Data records
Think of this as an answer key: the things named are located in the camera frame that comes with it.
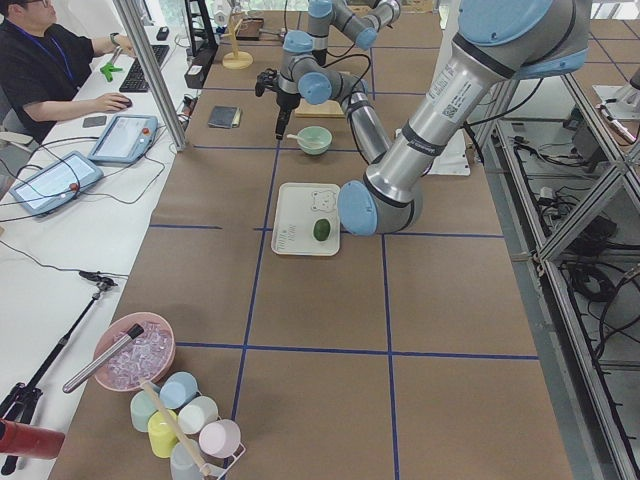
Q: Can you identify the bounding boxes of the wooden mug tree stand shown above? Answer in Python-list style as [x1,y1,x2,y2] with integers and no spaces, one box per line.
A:
[222,1,253,70]

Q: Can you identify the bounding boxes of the white cup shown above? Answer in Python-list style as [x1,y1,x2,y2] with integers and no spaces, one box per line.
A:
[178,395,219,435]

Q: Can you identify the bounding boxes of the green avocado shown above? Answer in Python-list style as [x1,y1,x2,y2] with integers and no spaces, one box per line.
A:
[312,218,331,242]

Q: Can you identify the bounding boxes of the teach pendant tablet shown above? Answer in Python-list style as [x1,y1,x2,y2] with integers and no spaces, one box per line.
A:
[88,114,159,165]
[9,151,104,216]

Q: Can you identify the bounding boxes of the white wire cup rack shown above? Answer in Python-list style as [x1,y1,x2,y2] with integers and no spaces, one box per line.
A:
[198,397,246,479]

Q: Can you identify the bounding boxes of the steel tube with black cap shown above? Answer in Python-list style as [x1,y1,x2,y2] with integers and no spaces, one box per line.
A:
[62,324,144,394]

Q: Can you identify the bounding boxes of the red cylinder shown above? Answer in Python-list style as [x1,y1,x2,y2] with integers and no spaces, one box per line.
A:
[0,419,65,460]

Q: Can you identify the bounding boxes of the far teach pendant tablet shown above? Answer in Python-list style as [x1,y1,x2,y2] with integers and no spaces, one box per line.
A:
[88,114,159,165]

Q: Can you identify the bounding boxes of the grey cup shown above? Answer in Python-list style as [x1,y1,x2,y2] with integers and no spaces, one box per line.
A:
[170,443,203,480]

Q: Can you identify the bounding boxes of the metal scoop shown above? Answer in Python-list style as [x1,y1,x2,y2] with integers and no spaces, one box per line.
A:
[259,28,286,41]

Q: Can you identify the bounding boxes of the green ceramic bowl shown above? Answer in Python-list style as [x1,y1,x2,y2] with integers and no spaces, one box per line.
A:
[296,126,333,155]

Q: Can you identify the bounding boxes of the pink bowl with ice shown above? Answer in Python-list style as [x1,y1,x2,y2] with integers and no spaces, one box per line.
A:
[94,312,176,392]

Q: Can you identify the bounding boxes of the white bear tray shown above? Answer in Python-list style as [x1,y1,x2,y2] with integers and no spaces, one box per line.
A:
[271,182,340,256]

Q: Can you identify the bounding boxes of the near teach pendant tablet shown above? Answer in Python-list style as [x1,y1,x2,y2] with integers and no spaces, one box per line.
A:
[9,151,104,216]

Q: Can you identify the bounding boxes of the pink cup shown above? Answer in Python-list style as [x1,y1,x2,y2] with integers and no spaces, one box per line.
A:
[198,419,241,458]

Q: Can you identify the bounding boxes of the black tripod stick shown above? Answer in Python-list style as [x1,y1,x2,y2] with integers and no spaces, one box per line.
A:
[1,271,117,424]

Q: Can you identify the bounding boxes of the dark blue sponge cloth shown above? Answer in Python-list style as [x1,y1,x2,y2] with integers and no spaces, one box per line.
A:
[207,105,242,129]

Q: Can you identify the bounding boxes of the green cup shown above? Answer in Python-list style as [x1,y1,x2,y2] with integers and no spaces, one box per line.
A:
[129,391,157,433]

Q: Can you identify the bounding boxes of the black keyboard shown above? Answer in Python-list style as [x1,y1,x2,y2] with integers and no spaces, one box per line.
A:
[118,44,171,94]

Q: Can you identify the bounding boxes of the grey phone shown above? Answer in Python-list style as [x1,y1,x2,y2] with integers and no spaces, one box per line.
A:
[82,115,107,128]

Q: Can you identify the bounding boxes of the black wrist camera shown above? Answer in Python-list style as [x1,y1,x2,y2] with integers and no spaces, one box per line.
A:
[254,68,279,97]

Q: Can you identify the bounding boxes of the aluminium frame post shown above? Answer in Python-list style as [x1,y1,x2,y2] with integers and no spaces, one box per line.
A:
[113,0,187,152]

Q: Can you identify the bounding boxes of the yellow cup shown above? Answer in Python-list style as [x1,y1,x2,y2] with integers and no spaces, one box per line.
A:
[147,411,179,459]

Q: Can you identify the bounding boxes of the wooden rack handle stick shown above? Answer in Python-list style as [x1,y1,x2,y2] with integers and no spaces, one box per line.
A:
[140,381,213,478]

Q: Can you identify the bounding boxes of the seated person in black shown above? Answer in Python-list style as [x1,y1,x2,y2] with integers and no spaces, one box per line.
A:
[1,1,135,142]

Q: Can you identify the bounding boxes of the black power strip box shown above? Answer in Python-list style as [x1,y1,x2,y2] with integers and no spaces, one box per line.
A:
[184,47,217,89]

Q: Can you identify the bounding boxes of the green plastic toy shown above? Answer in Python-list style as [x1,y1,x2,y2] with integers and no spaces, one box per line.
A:
[100,47,122,82]

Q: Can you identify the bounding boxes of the blue cup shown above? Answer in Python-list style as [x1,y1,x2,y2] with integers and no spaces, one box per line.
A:
[159,371,199,409]

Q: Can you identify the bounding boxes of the wooden cutting board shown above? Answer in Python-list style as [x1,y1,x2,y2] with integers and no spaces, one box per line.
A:
[294,99,344,118]

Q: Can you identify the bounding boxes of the brown tray at back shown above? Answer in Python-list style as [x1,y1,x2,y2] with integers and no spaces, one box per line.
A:
[236,18,264,41]

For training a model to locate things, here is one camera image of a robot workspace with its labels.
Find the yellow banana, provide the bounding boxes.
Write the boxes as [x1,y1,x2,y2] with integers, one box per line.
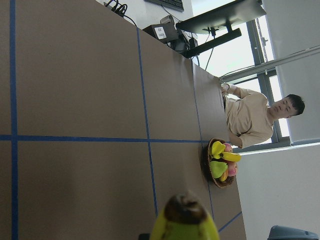
[149,192,220,240]
[213,152,241,162]

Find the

» **Exercise prompt**
Your copy should match the records above exactly, apart from the pictures, which stay out.

» **Solved exercise**
Think of this as an answer key: the things named are located in the camera frame that comes with it.
Q: Can you identify the bounding boxes of the wooden mug tree stand shown above? Answer in Python-list style as [x1,y1,x2,y2] with integers and no spaces, one box per line.
A:
[222,1,253,70]

Q: Can you identify the bounding boxes of the white cup shown above? Answer in Python-list style as [x1,y1,x2,y2] with integers and no spaces, one box per line.
A:
[178,395,219,435]

Q: Can you identify the bounding boxes of the green avocado shown above? Answer in Python-list style as [x1,y1,x2,y2] with integers and no spaces, one box per line.
A:
[312,218,331,242]

Q: Can you identify the bounding boxes of the teach pendant tablet shown above? Answer in Python-list style as [x1,y1,x2,y2] with integers and no spaces, one box per line.
A:
[88,114,159,165]
[9,151,104,216]

Q: Can you identify the bounding boxes of the white wire cup rack shown above? Answer in Python-list style as [x1,y1,x2,y2] with integers and no spaces, one box per line.
A:
[198,397,246,479]

Q: Can you identify the bounding boxes of the steel tube with black cap shown above? Answer in Python-list style as [x1,y1,x2,y2] with integers and no spaces, one box per line.
A:
[62,324,144,394]

Q: Can you identify the bounding boxes of the red cylinder shown above? Answer in Python-list style as [x1,y1,x2,y2] with integers and no spaces, one box per line.
A:
[0,419,65,460]

Q: Can you identify the bounding boxes of the far teach pendant tablet shown above? Answer in Python-list style as [x1,y1,x2,y2] with integers and no spaces, one box per line.
A:
[88,114,159,165]

Q: Can you identify the bounding boxes of the grey cup shown above? Answer in Python-list style as [x1,y1,x2,y2] with integers and no spaces, one box per line.
A:
[170,443,203,480]

Q: Can you identify the bounding boxes of the metal scoop shown above? Answer in Python-list style as [x1,y1,x2,y2] with integers and no spaces, one box per line.
A:
[259,28,286,41]

Q: Can you identify the bounding boxes of the green ceramic bowl shown above? Answer in Python-list style as [x1,y1,x2,y2] with integers and no spaces, one box per line.
A:
[296,126,333,155]

Q: Can you identify the bounding boxes of the pink bowl with ice shown above? Answer in Python-list style as [x1,y1,x2,y2] with integers and no spaces, one box per line.
A:
[94,312,176,392]

Q: Can you identify the bounding boxes of the white bear tray shown above? Answer in Python-list style as [x1,y1,x2,y2] with integers and no spaces, one box per line.
A:
[271,182,340,256]

Q: Can you identify the bounding boxes of the near teach pendant tablet shown above? Answer in Python-list style as [x1,y1,x2,y2] with integers and no spaces, one box per line.
A:
[9,151,104,216]

Q: Can you identify the bounding boxes of the pink cup shown above? Answer in Python-list style as [x1,y1,x2,y2] with integers and no spaces, one box per line.
A:
[198,419,241,458]

Q: Can you identify the bounding boxes of the black tripod stick shown above? Answer in Python-list style as [x1,y1,x2,y2] with integers and no spaces, one box per line.
A:
[1,271,117,424]

Q: Can you identify the bounding boxes of the dark blue sponge cloth shown above? Answer in Python-list style as [x1,y1,x2,y2] with integers and no spaces, one box per line.
A:
[207,105,242,129]

Q: Can you identify the bounding boxes of the green cup shown above? Answer in Python-list style as [x1,y1,x2,y2] with integers and no spaces, one box per line.
A:
[129,391,157,433]

Q: Can you identify the bounding boxes of the black keyboard shown above? Answer in Python-list style as [x1,y1,x2,y2] with integers and no spaces, one box per line.
A:
[118,44,171,94]

Q: Can you identify the bounding boxes of the grey phone shown above? Answer in Python-list style as [x1,y1,x2,y2] with integers and no spaces, one box per line.
A:
[82,115,107,128]

Q: Can you identify the bounding boxes of the black wrist camera shown above? Answer in Python-list style as [x1,y1,x2,y2] with integers and no spaces, one box per line.
A:
[254,68,279,97]

Q: Can you identify the bounding boxes of the aluminium frame post shown above? Answer in Python-list style as [x1,y1,x2,y2] with integers and no spaces, one box per line.
A:
[113,0,187,152]

Q: Can you identify the bounding boxes of the yellow cup shown above? Answer in Python-list style as [x1,y1,x2,y2] with integers and no spaces, one box per line.
A:
[147,411,179,459]

Q: Can you identify the bounding boxes of the wooden rack handle stick shown above? Answer in Python-list style as [x1,y1,x2,y2] with integers and no spaces, one box per line.
A:
[140,381,213,478]

Q: Can you identify the bounding boxes of the seated person in black shown above? Answer in Python-list style as [x1,y1,x2,y2] with integers and no spaces, one box per line.
A:
[1,1,135,142]

Q: Can you identify the bounding boxes of the black power strip box shown above? Answer in Python-list style as [x1,y1,x2,y2] with integers and no spaces, one box per line.
A:
[184,47,217,89]

Q: Can you identify the bounding boxes of the green plastic toy shown above? Answer in Python-list style as [x1,y1,x2,y2] with integers and no spaces, one box per line.
A:
[100,47,122,82]

Q: Can you identify the bounding boxes of the blue cup shown above? Answer in Python-list style as [x1,y1,x2,y2] with integers and no spaces, one box per line.
A:
[159,371,199,409]

Q: Can you identify the bounding boxes of the wooden cutting board shown above? Answer in Python-list style as [x1,y1,x2,y2] with integers and no spaces, one box per line.
A:
[294,99,344,118]

Q: Can you identify the bounding boxes of the brown tray at back shown above? Answer in Python-list style as [x1,y1,x2,y2] with integers and no spaces, one box per line.
A:
[236,18,264,41]

For training a model to locate things, here is one camera image of a robot workspace with its labels.
Find the yellow banana, provide the bounding boxes.
Write the boxes as [x1,y1,x2,y2] with integers, one box per line.
[149,192,220,240]
[213,152,241,162]

Find the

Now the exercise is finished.